Input: Begin
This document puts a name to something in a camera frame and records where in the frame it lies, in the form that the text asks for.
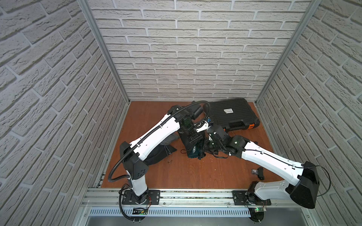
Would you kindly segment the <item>black fabric pouch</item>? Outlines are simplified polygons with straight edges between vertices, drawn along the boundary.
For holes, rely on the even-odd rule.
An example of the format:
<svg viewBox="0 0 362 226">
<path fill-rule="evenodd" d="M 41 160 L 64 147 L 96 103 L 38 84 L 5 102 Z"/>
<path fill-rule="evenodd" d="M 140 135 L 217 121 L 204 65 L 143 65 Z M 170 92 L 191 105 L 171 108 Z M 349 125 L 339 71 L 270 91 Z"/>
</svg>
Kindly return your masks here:
<svg viewBox="0 0 362 226">
<path fill-rule="evenodd" d="M 185 146 L 188 158 L 201 160 L 206 156 L 204 151 L 205 132 L 192 131 L 191 133 L 178 131 L 179 137 Z"/>
</svg>

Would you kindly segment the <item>black printed drawstring pouch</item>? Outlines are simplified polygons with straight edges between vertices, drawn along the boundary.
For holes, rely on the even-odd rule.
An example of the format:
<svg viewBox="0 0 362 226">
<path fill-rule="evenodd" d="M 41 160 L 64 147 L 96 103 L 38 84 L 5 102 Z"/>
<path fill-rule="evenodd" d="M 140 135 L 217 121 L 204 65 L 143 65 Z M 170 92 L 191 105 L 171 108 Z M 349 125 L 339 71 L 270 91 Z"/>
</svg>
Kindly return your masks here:
<svg viewBox="0 0 362 226">
<path fill-rule="evenodd" d="M 157 164 L 176 151 L 177 149 L 171 145 L 158 145 L 151 151 L 144 162 L 148 166 Z"/>
</svg>

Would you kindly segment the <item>grey fabric pouch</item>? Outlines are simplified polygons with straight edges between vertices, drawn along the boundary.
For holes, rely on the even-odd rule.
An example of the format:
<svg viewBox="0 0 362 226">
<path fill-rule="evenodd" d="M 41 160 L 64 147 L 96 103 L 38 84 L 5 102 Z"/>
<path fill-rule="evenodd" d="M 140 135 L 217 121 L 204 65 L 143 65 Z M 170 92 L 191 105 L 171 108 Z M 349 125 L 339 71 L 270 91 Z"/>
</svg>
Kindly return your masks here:
<svg viewBox="0 0 362 226">
<path fill-rule="evenodd" d="M 162 142 L 160 142 L 160 145 L 167 146 L 173 143 L 174 141 L 177 141 L 178 139 L 179 136 L 176 133 L 173 133 L 167 136 Z"/>
</svg>

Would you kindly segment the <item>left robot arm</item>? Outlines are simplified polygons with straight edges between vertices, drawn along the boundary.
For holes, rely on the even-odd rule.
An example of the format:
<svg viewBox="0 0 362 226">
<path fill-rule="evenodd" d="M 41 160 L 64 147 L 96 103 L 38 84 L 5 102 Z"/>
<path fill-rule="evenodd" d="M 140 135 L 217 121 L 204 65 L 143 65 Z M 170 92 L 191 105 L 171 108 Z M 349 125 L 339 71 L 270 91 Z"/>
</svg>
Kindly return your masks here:
<svg viewBox="0 0 362 226">
<path fill-rule="evenodd" d="M 130 189 L 142 203 L 148 197 L 148 186 L 145 174 L 149 166 L 144 162 L 148 156 L 170 135 L 179 133 L 187 151 L 192 151 L 201 141 L 205 140 L 205 130 L 209 127 L 209 111 L 200 122 L 194 123 L 203 112 L 201 104 L 210 106 L 208 101 L 192 102 L 187 106 L 174 105 L 167 114 L 148 132 L 130 144 L 123 142 L 120 145 L 121 159 L 114 165 L 108 175 L 108 182 L 116 182 L 128 178 Z"/>
</svg>

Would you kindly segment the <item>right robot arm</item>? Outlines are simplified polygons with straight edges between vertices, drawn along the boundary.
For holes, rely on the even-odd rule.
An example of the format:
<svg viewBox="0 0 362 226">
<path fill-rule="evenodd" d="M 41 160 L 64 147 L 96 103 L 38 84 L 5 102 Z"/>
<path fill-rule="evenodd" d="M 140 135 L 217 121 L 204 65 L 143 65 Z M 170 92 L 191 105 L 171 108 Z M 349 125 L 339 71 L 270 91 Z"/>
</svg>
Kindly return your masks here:
<svg viewBox="0 0 362 226">
<path fill-rule="evenodd" d="M 277 182 L 253 182 L 249 188 L 250 198 L 256 197 L 261 201 L 286 199 L 307 209 L 315 208 L 320 196 L 318 165 L 281 157 L 240 135 L 231 137 L 219 125 L 210 126 L 206 131 L 211 138 L 211 149 L 253 162 L 283 179 Z"/>
</svg>

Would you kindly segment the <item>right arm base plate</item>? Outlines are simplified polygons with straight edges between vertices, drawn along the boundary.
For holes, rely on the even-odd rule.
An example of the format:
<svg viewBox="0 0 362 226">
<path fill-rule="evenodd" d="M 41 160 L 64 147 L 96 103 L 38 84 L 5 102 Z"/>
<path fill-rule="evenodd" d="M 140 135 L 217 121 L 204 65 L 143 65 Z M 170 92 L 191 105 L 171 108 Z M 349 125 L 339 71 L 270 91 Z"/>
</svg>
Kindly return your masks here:
<svg viewBox="0 0 362 226">
<path fill-rule="evenodd" d="M 258 205 L 258 206 L 270 206 L 271 201 L 262 200 L 257 197 L 253 192 L 249 192 L 247 190 L 233 190 L 232 191 L 234 205 Z"/>
</svg>

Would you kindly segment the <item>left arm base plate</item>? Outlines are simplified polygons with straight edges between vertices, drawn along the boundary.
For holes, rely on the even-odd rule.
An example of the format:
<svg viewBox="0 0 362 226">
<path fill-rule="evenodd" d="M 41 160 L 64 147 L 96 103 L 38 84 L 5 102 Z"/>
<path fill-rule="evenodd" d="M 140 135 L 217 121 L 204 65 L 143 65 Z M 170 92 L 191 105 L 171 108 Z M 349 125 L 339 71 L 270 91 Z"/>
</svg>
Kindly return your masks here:
<svg viewBox="0 0 362 226">
<path fill-rule="evenodd" d="M 160 190 L 147 190 L 141 196 L 136 196 L 133 190 L 127 189 L 123 192 L 122 205 L 158 205 Z"/>
</svg>

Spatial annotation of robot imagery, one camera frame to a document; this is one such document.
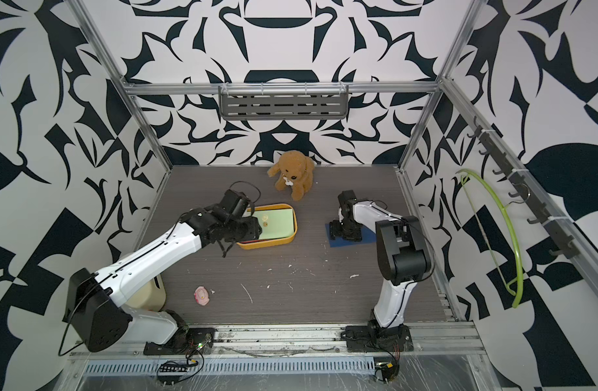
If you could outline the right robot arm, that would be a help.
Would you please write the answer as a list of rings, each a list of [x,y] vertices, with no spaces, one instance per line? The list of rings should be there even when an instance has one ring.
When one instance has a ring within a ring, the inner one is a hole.
[[[429,243],[418,218],[403,217],[360,200],[351,190],[338,195],[339,217],[329,223],[331,242],[362,241],[362,232],[375,235],[376,260],[383,277],[380,297],[366,326],[347,326],[341,333],[350,352],[394,354],[411,344],[405,312],[418,283],[432,276]]]

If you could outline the yellow plastic storage box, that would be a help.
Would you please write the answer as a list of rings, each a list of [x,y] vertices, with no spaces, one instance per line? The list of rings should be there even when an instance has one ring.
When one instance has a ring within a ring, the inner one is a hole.
[[[279,209],[285,209],[285,208],[292,209],[293,215],[294,215],[295,231],[291,236],[289,236],[287,238],[283,238],[283,239],[272,239],[272,240],[255,239],[255,240],[249,240],[249,241],[244,241],[244,242],[238,242],[238,246],[240,246],[241,249],[251,250],[251,249],[269,248],[269,247],[280,246],[280,245],[292,243],[292,241],[294,240],[294,238],[297,234],[298,225],[297,225],[296,212],[291,205],[289,205],[289,204],[263,205],[263,206],[256,207],[255,211],[257,211],[257,210],[279,210]]]

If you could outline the dark blue envelope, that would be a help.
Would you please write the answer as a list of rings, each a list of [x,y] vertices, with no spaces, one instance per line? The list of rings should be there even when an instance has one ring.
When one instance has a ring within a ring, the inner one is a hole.
[[[373,231],[369,230],[368,228],[366,228],[365,226],[363,226],[361,229],[361,235],[362,235],[361,241],[349,241],[349,240],[342,239],[340,237],[336,237],[336,239],[333,239],[331,237],[331,229],[330,229],[330,225],[328,223],[325,225],[325,228],[326,228],[326,232],[327,232],[328,243],[331,248],[341,248],[341,247],[347,247],[347,246],[359,245],[359,244],[375,244],[375,242],[376,242],[375,233]]]

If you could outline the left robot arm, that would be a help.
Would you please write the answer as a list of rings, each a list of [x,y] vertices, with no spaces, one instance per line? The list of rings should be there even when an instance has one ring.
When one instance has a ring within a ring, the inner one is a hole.
[[[118,343],[166,345],[178,337],[181,319],[168,311],[135,309],[128,302],[141,288],[183,258],[210,244],[227,253],[258,239],[255,205],[243,192],[183,213],[167,232],[136,252],[96,272],[81,269],[69,280],[64,320],[91,353]]]

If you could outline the light green envelope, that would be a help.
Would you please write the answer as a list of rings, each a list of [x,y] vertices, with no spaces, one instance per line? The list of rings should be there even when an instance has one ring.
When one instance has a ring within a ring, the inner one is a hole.
[[[294,215],[292,209],[257,210],[253,213],[261,227],[259,240],[283,239],[294,231]]]

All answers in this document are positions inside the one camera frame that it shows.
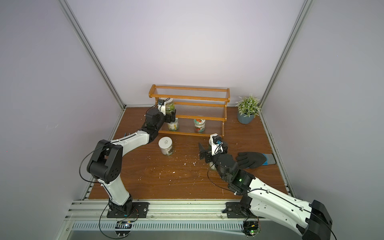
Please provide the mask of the watermelon tin can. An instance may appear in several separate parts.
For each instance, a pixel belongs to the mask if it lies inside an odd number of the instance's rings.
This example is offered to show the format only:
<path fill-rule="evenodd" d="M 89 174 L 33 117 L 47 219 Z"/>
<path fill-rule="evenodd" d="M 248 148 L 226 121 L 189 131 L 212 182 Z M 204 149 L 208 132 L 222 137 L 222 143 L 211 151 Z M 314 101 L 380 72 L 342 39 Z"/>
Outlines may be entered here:
<path fill-rule="evenodd" d="M 211 170 L 216 169 L 215 164 L 214 164 L 214 156 L 215 156 L 216 147 L 217 147 L 217 145 L 211 144 L 211 148 L 210 148 L 209 152 L 207 153 L 207 158 L 208 158 L 209 166 L 210 166 Z"/>

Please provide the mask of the sunflower seed jar yellow label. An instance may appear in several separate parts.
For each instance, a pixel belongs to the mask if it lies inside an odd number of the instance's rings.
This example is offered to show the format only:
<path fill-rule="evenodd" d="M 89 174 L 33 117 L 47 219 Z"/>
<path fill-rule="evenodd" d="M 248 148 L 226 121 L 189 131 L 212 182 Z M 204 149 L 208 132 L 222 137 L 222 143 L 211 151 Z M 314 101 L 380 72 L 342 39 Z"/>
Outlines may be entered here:
<path fill-rule="evenodd" d="M 167 123 L 169 131 L 177 131 L 179 129 L 179 120 L 175 118 L 174 122 Z"/>

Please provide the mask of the green label jar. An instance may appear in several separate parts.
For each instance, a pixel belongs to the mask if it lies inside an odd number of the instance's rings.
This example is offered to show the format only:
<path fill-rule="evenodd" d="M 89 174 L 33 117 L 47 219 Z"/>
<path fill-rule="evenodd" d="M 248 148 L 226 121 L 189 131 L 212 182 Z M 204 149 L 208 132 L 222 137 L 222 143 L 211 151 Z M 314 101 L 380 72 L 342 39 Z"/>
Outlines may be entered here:
<path fill-rule="evenodd" d="M 170 114 L 173 110 L 175 110 L 175 104 L 174 104 L 173 98 L 166 98 L 165 110 L 166 110 L 166 114 Z"/>

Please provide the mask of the red label tomato seed jar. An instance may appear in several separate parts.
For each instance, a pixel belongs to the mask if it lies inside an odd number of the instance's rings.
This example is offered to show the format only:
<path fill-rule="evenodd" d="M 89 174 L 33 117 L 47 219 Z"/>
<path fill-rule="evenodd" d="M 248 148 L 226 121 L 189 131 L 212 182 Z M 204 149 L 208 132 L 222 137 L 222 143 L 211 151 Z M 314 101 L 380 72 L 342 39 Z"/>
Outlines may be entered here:
<path fill-rule="evenodd" d="M 195 131 L 197 133 L 202 133 L 206 128 L 206 120 L 205 119 L 194 119 Z"/>

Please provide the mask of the tall white tin can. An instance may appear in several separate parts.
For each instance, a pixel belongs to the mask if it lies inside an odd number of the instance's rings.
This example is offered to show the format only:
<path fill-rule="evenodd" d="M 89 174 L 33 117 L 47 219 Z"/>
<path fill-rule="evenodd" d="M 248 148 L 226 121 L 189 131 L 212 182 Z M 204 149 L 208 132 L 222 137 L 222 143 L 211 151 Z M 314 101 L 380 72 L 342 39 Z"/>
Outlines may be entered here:
<path fill-rule="evenodd" d="M 159 142 L 159 147 L 163 155 L 170 156 L 174 152 L 173 141 L 170 137 L 162 137 Z"/>

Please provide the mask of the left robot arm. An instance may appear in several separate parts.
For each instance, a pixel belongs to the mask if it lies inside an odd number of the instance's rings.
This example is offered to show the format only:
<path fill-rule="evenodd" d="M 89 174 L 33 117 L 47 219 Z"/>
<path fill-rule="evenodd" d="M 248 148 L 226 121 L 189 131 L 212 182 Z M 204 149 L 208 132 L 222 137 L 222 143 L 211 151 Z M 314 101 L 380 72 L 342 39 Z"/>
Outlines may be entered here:
<path fill-rule="evenodd" d="M 161 107 L 146 112 L 143 126 L 135 133 L 113 141 L 101 140 L 87 165 L 87 172 L 102 184 L 109 195 L 108 206 L 124 216 L 133 211 L 133 199 L 121 180 L 123 156 L 132 150 L 153 142 L 164 123 L 176 119 L 176 111 L 166 112 Z"/>

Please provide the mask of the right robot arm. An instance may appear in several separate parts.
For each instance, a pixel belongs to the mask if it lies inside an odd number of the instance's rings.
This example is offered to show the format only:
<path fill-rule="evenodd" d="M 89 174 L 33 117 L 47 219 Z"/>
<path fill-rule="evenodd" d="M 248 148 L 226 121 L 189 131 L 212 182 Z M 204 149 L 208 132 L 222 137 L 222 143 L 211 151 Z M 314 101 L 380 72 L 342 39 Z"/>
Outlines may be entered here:
<path fill-rule="evenodd" d="M 335 236 L 332 218 L 324 204 L 296 199 L 267 185 L 240 169 L 225 147 L 225 144 L 211 145 L 208 150 L 199 144 L 199 158 L 215 168 L 228 183 L 229 191 L 242 196 L 238 209 L 247 219 L 243 224 L 246 235 L 255 233 L 250 219 L 261 217 L 294 231 L 303 240 L 329 240 Z"/>

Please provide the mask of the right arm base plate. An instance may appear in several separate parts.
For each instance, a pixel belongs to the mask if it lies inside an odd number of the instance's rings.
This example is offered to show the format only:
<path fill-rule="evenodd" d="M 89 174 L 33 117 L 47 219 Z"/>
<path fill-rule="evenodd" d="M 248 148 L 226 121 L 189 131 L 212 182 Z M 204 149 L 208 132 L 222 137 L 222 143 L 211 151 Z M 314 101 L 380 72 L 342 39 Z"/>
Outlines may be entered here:
<path fill-rule="evenodd" d="M 253 216 L 250 210 L 242 206 L 239 202 L 226 202 L 226 207 L 222 210 L 222 213 L 229 219 L 247 219 Z"/>

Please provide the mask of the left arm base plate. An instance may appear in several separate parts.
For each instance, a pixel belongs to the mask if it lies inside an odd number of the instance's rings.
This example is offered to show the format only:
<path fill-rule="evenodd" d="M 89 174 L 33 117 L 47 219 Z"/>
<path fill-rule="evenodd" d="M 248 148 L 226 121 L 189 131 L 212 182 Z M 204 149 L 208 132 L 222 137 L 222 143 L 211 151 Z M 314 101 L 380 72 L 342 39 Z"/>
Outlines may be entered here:
<path fill-rule="evenodd" d="M 107 218 L 146 218 L 149 205 L 148 202 L 126 202 L 119 206 L 109 202 Z"/>

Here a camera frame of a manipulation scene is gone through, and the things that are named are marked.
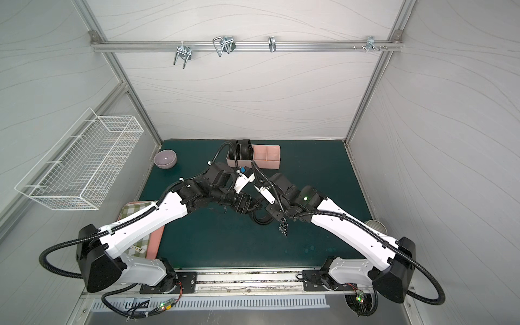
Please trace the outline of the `pink divided storage box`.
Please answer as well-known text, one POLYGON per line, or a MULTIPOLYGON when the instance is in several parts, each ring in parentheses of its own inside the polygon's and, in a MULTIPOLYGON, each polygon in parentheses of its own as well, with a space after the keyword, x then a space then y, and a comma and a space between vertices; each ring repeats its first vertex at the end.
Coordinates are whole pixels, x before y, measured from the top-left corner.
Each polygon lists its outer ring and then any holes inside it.
POLYGON ((253 144, 253 161, 260 169, 280 169, 281 147, 279 145, 253 144))

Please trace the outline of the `long black belt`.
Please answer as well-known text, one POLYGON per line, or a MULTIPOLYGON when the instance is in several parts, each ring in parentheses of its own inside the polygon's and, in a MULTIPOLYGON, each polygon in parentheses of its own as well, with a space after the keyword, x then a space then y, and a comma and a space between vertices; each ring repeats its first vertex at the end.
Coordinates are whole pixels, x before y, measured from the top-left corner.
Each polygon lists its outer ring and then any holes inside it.
POLYGON ((228 160, 238 160, 241 157, 241 148, 238 141, 231 142, 232 146, 228 151, 228 160))

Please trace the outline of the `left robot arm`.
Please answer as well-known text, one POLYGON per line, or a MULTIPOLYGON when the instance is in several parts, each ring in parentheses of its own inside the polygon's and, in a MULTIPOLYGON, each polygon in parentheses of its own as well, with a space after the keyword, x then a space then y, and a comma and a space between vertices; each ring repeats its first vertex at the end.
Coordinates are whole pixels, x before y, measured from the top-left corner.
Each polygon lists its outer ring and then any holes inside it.
POLYGON ((159 228, 211 203, 242 215, 257 211, 261 205, 243 191, 254 181, 255 173, 251 168, 232 168, 225 162, 214 162, 201 174, 170 185, 160 199, 145 209, 100 228, 89 224, 81 229, 77 239, 45 249, 39 256, 39 263, 58 276, 83 280, 90 293, 125 283, 145 284, 168 291, 176 276, 174 269, 166 261, 132 257, 127 250, 159 228), (77 248, 78 273, 60 269, 48 260, 51 253, 71 246, 77 248))

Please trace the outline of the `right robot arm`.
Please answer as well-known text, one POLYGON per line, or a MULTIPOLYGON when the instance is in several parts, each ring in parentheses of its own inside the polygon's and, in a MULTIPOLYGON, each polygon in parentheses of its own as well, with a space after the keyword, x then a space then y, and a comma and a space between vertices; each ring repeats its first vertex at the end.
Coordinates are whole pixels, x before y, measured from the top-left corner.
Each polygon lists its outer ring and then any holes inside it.
POLYGON ((328 277, 337 284, 370 285, 375 292, 395 303, 403 303, 407 296, 432 306, 440 306, 446 294, 436 278, 415 260, 415 244, 409 238, 399 240, 384 235, 342 210, 334 201, 312 186, 299 189, 287 178, 276 173, 268 177, 252 164, 255 178, 262 185, 259 192, 267 192, 274 199, 271 214, 309 222, 354 248, 363 257, 358 271, 344 265, 335 257, 326 267, 328 277), (422 273, 437 292, 436 298, 421 296, 409 289, 415 271, 422 273))

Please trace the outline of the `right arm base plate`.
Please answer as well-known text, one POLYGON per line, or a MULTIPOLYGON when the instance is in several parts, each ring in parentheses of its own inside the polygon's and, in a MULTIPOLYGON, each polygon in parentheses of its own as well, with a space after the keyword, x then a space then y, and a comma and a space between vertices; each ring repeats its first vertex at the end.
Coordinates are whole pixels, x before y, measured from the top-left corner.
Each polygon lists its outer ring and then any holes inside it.
POLYGON ((305 269, 298 275, 297 280, 303 283, 305 292, 315 291, 354 291, 357 289, 352 283, 339 284, 327 272, 317 269, 305 269))

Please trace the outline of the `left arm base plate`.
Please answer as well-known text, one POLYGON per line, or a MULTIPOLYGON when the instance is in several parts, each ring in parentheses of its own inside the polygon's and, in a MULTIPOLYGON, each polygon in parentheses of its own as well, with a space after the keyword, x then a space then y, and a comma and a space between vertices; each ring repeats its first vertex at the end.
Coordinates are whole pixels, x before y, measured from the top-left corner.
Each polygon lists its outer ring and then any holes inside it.
POLYGON ((173 272, 168 274, 156 286, 142 284, 141 295, 194 293, 197 281, 196 272, 173 272))

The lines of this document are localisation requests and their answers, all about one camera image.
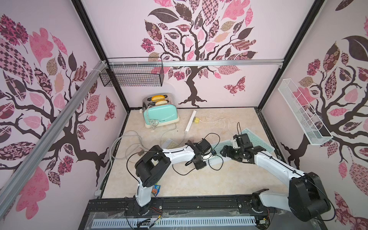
Input: End
About this exercise:
The lines above that hold the string "base" are to be located and copied.

Completed exercise:
Would you kindly segment the <item>right arm base plate</item>? Outlines are simplified polygons with straight edges between vertices, drawn along the boundary.
Would you kindly segment the <item>left arm base plate</item>? Outlines are simplified polygons with straight edges between vertices, drawn along the boundary.
Please provide the mask of the right arm base plate. An instance may appear in several separate parts.
Please provide the mask of the left arm base plate. An instance may appear in several separate parts.
Please trace the outline of the `right arm base plate`.
Please trace the outline of the `left arm base plate`.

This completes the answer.